What I’d like to write about is why you should fix this.
During my first year in college, I started really getting into feminism and feminist theory, because my college is awesome. Feministing was one of the first sites that I started reading and, while I’ve read a few others off and on since then, it remains one of the few I turn to daily for news and information. A lot of what’s been posted has brought to my attention ideas and issues that I never would considered otherwise; they simply never would have occurred to me. I’ve read and participated in some fascinating discussions that have expanded my horizons and helped me to better understand and articulate why I believe what I believe.
That’s awesome. Feministing has been one of the biggest influences on me as a feminist. I’m still new to the game and I’ve got a lot to learn, but I got my introduction to applied feminist theory reading your blog. I’m probably not the only one; you’re listed as the #1 feminist blog on TakePart.

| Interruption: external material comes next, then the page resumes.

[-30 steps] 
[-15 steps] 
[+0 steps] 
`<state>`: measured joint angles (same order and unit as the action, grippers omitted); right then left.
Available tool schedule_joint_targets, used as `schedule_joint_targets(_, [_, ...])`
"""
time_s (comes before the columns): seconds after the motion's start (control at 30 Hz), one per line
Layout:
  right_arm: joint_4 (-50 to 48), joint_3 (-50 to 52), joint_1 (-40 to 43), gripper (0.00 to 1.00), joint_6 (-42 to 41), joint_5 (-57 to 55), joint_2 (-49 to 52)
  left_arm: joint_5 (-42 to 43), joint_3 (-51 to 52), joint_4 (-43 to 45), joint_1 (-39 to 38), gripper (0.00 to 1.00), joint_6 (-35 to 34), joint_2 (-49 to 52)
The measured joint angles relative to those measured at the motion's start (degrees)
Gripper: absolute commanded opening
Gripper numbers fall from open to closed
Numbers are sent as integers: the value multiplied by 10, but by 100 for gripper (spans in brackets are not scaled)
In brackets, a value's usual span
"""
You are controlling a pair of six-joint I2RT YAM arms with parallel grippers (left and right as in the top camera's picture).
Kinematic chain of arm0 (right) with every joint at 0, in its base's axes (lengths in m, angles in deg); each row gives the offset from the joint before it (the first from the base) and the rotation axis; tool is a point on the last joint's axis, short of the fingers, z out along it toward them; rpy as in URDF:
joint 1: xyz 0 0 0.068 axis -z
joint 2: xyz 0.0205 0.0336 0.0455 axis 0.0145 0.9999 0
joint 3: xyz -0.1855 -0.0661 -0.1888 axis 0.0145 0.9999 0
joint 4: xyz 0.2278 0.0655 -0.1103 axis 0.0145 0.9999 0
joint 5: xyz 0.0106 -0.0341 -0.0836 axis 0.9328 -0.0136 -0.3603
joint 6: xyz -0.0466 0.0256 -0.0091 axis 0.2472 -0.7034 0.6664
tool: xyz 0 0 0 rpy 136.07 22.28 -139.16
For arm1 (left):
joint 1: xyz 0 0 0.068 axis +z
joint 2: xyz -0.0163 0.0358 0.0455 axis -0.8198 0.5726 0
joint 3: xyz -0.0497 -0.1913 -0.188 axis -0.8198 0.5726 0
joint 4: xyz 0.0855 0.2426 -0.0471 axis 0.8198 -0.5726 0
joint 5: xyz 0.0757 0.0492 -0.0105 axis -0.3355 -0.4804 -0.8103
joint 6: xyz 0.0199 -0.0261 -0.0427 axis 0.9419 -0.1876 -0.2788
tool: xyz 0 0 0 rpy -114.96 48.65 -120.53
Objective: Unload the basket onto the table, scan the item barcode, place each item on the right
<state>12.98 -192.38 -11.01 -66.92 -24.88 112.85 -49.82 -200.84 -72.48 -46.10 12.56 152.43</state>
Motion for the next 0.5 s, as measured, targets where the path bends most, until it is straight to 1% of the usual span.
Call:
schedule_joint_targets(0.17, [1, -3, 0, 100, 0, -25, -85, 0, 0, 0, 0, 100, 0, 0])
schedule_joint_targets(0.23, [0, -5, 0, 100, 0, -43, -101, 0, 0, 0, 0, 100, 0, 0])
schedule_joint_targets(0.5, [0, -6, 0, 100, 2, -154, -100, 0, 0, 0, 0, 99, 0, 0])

That in mind, I’m asking you to listen to what Meloukhia and others have said. I’ve heard complaints about Feministing being classist, transphobic, ableist … all of these are feminist issues. Nobody is perfect, but when any of us are called out on our privilege, the thing to do is to listen to those who are bringing it to our attention and stop that particular behavior – even better, to start new, more healthy and accepting behaviors. Since Feministing has introduced me – and others, I’m sure – to feminism, I’ve doubtlessly been influenced by the patterns of thought – conscious or not – that permeate the site. (eta: What I’m trying to say is I am one of the young women who has been influenced by your “fun” version of feminism, and it bothers me that what I’ve learned/been taught is so problematic. Thanks Annaham for articulating what I was trying to say, before I even started trying to say it.)
What I’m saying is that as such an important feminist site, I hope Feministing will take responsibility for educating other feminists – new and experienced – in a way that really is equitable to all.